End-of-Sentence Marker Recognition: is the linguistic process of correctly identifying end-of-sentence markers for sentence segmentation, for example differentiating between a full stop (US ‘period’) at the end of a sentence and the same punctuation used as a separator, or abbreviation, or bullet point, part way through a sentence.
Enterprise Catalogue: a centralized and normalized metadata model for content across the enterprise, especially when that content is stored or managed in disparate systems.
Entity: Something that has a distinct, separate existence. In terms of search an entity can be an individual item often relating to a category, for example; a person (named or otherwise), a telephone number or a place.
Faceted Search/Navigation: Enables multiple criteria and combinations of terms to be used in refining searches, often with the use of Boolean operators and parentheses, but can also include aspects such as content type, geographical/geospatial and other factors.
False Positives & False Negatives: False positives are results provided when the result presented does not in fact match the search criteria. False negatives are results which are omitted when the results are displayed but which did match the search criteria and should have been displayed. (The term is used in many ways beyond information search scenarios). In search scenarios involving database information and structured data the likelihood of false positives and negatives is lower than in more advanced searches across unstructured information. These spurious ‘false’ results become more likely in analytical and research scenarios involving business intelligence and data analytics or in entity analytics and identity resolution scenarios. As a result sophisticated information and linguistic analysis techniques have developed to reduce the number of ‘false’ results and increase the quality of highly advanced search techniques. One of the most common reasons for false positives and false negatives in structured data and ‘simple’ information search scenarios stems from poor quality data/information which contains errors, omissions or significant spelling mistakes. See techniques for minimising ‘false’ results such as Character Normalization, Disambiguation, Federated Search, Lemmatisation, Morphological Variants, N-Grams, Synonyms …
Federated Search: the ability to search across more than one store of information simultaneously e.g. searching a document management system an intranet and a database to gain a consolidated results list containing the results from each/all of the repositories. Federated search in terms of the internet can mean only gaining a federated results list from the ‘top results’ list of each search engine to which the query is passed – this does not give a ‘true’ results list as it does not provide all the information from the resource or it mixes ‘top results’ ranked information with individual data hits. As such federated search tends to have greater value and more realistic ranking when used inside an enterprise rather than as a web search tool.
Fielded Search: reduces or limits the range of a query in order to increase the relevance of the search results by enabling the user to choose to limit a search to particular fields or attributes. The software then performs a search only for the attributes required within the fields/locations requested (rather than searching all fields or all information).

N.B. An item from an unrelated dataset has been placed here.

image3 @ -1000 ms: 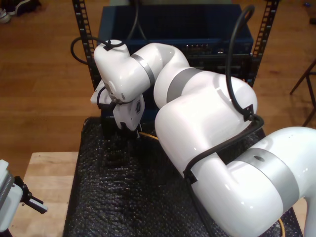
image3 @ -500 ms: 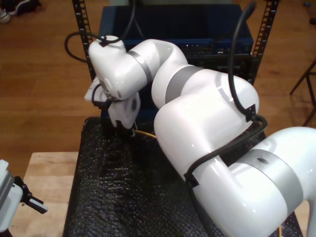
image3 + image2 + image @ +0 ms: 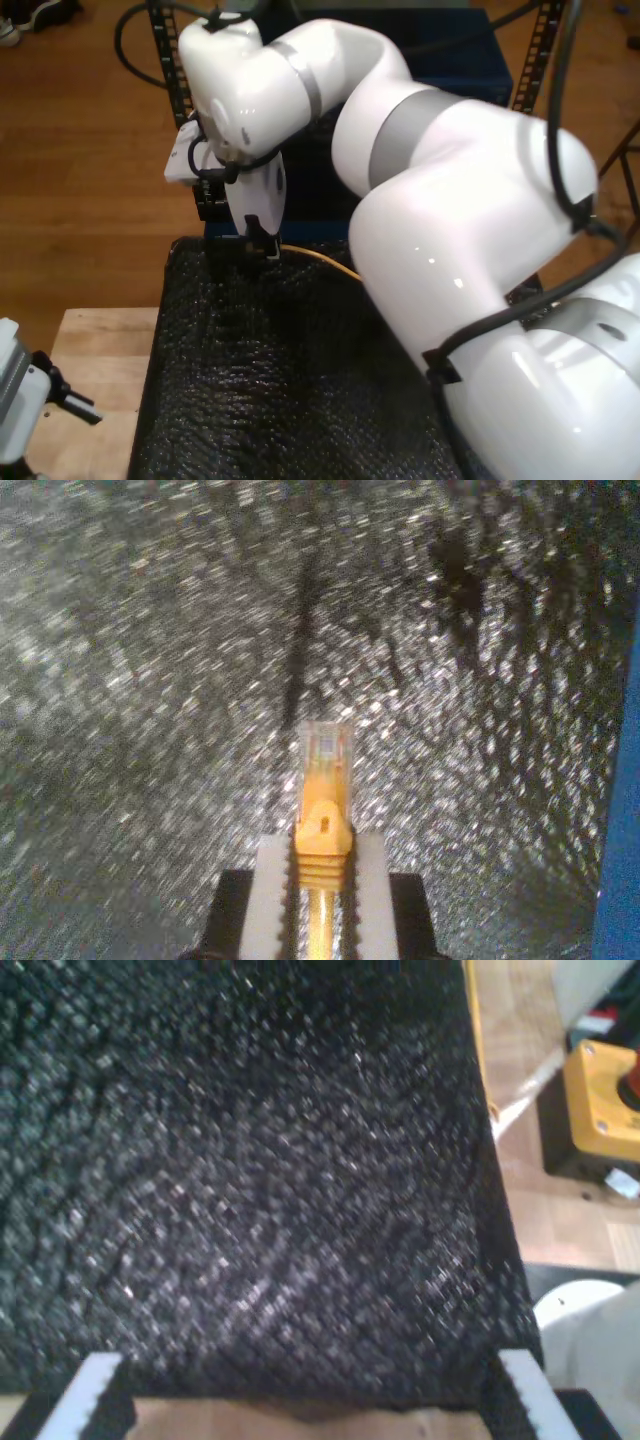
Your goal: Grab the cable and plug it in
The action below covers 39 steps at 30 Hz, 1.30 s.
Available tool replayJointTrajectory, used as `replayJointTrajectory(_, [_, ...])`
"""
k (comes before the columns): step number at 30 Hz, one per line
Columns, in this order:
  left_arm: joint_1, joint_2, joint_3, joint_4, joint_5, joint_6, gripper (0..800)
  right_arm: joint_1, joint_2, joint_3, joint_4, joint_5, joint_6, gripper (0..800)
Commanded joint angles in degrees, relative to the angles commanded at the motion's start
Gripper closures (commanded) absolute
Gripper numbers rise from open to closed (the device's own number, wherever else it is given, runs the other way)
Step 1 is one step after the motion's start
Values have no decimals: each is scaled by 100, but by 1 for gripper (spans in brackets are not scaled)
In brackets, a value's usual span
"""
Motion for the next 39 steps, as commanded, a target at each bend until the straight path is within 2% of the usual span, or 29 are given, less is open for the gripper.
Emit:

“Folksonomies”: A form of taxonomy usually developed by user communities being able to add meta tags to documents/content. This enables a number of interconnecting and overlapping taxonomies to build up, however due to the ‘open’ nature of the folksonomies they have very few parameters or restrictions which means there is little of no standardisation of classification, indexing or managing content. Folksonomies tend to change and update regularly compared with master data or structured enterprise taxonomies. Folksonomies can be added to content managed under a structured taxonomy with tools such as social bookmarking (e.g. digg, delicious, dogear )
Free Text Searching (see also Full Text Searching): the term ‘free text searching’ has been used in a number of ways. It can mean the searching of text fields within a database (often specific text fields where there are no constraints or parameters limiting the type of text that is entered, in an otherwise well controlled database with parameters relating to each field), or occasionally it is used to mean ‘full text searching’. In some instances the term is used to refer to the ability to type the search criteria in natural language format without adapting it.

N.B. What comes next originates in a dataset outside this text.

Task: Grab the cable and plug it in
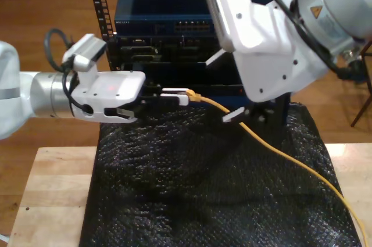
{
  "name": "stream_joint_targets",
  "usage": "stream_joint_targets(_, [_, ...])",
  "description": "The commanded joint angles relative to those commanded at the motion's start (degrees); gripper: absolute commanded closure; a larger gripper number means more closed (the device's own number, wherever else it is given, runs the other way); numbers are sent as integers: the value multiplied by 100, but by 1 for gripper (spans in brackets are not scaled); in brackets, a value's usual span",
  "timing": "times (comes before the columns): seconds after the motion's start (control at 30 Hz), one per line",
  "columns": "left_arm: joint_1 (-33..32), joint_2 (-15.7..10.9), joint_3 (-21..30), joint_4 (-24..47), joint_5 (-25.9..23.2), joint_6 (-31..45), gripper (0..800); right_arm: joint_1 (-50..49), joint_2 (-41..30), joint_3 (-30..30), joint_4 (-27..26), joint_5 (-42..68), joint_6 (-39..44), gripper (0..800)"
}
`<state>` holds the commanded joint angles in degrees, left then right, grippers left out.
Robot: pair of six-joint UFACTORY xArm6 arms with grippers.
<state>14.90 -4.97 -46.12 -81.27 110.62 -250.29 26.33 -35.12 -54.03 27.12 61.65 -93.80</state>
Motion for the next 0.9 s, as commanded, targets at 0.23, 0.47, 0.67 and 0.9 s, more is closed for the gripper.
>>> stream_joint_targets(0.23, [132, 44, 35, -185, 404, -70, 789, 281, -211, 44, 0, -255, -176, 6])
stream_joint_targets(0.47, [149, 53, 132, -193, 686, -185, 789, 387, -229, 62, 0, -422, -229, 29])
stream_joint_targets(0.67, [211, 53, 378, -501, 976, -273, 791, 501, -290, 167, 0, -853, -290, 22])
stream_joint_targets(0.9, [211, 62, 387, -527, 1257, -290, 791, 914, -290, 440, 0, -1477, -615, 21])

Full Text Searching: Searching all words contained within a document, documents, corpus or corpora as opposed to just meta-data, indices or other summary data.
Fuzzy Matching (see also Lemmatization, Stemming, Synonyms, Character Normalisation, Natural Language Processing): Attempts to return a wider range of relevant results for the terms searched for by using techniques such as stemming, lemmatization and natural language processing. By doing so the search can provide results which are not an exact match for the term(s) searched for, but which it is believed may also be relevant, for example by looking for verb conjugations, plurals and stems.

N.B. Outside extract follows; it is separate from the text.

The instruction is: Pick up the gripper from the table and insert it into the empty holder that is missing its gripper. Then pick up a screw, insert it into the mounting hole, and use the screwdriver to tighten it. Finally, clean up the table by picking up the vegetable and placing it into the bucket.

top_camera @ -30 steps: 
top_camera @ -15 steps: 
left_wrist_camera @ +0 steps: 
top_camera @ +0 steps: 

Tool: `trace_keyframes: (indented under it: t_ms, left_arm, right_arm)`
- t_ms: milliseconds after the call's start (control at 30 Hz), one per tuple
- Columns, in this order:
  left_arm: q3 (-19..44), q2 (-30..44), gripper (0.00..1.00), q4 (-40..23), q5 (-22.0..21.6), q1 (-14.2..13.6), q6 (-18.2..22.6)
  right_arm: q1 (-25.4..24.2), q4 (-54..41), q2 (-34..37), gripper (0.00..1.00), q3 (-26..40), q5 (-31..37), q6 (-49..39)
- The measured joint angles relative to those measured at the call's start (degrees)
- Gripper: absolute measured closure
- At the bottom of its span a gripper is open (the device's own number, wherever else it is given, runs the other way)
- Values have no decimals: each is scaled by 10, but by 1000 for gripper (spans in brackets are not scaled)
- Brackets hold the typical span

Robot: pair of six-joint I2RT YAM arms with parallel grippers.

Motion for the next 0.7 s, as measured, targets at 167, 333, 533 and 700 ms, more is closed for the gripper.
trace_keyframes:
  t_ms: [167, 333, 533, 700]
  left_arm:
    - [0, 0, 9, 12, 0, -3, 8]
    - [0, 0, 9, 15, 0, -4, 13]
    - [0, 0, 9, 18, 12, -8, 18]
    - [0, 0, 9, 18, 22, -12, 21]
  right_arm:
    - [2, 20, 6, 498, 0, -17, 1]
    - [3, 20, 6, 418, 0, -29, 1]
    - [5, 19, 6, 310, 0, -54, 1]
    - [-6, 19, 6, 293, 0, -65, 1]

Index: A list of names or topics and the location (such as a page number) where the topic can be located.
Key Word Search: A search of an electronic store of information (often an online library, document management system or database) in which words are used. Search is made for the specific words entered by the user in the search box. Key word search can often be configured to search just citations and key attributes (such as title(s), author(s), subject(s)) OR to search for the ‘key word(s)’ within the complete document or database record, i.e. the ‘contents’ of the document/record. Key word search can be applied to individual documents, to entire repositories/libraries of information, and across multiple libraries/repositories at the same time (see Federated Search).
Lemmatization: (compare Stemming) Lemmatization is the process of grouping together the different inflected and variant forms of a word. In the IT environment, with electronic stores of text and information, lemmatisation allows the inflected and variant forms of a word to be grouped together and analysed and/or searched for as if they are a single item/word.
From a computing perspective lemmatisation is the algorithmic process of determining the lemma for each word. This task involves understanding the language/dialect in question (including the grammatical structure), the context of the word and determining which part of speech is being used. This makes lemmatization a complex task especially when applied across text written in multiple languages.
Many languages have variant and inflected forms of the same word. For example most English verbs have inflected forms e.g. the verb ‘to drive’ may be written as ‘drive’, ‘driven’, ‘drives’, ‘driving’. The lemma or base form of the word, which links all of these words together, is ‘drive’. In a similar way plurals or nouns are reduced to their singular.
In search terms lemmatizing text ensures that all forms of a particular word within the searched text/repository can be located by searching only for its lemma form OR the technology can associate the lemma form with searches for any of the words inflected or variant forms. Lemmatization therefore increases the potential for a search engine to locate more relevant items based on the variances which the user may not search for/find with key word search. In addition lemmatization overcomes the problem of similar but non-relevant words being retrieved which often occurs when using techniques such as ‘stemming’.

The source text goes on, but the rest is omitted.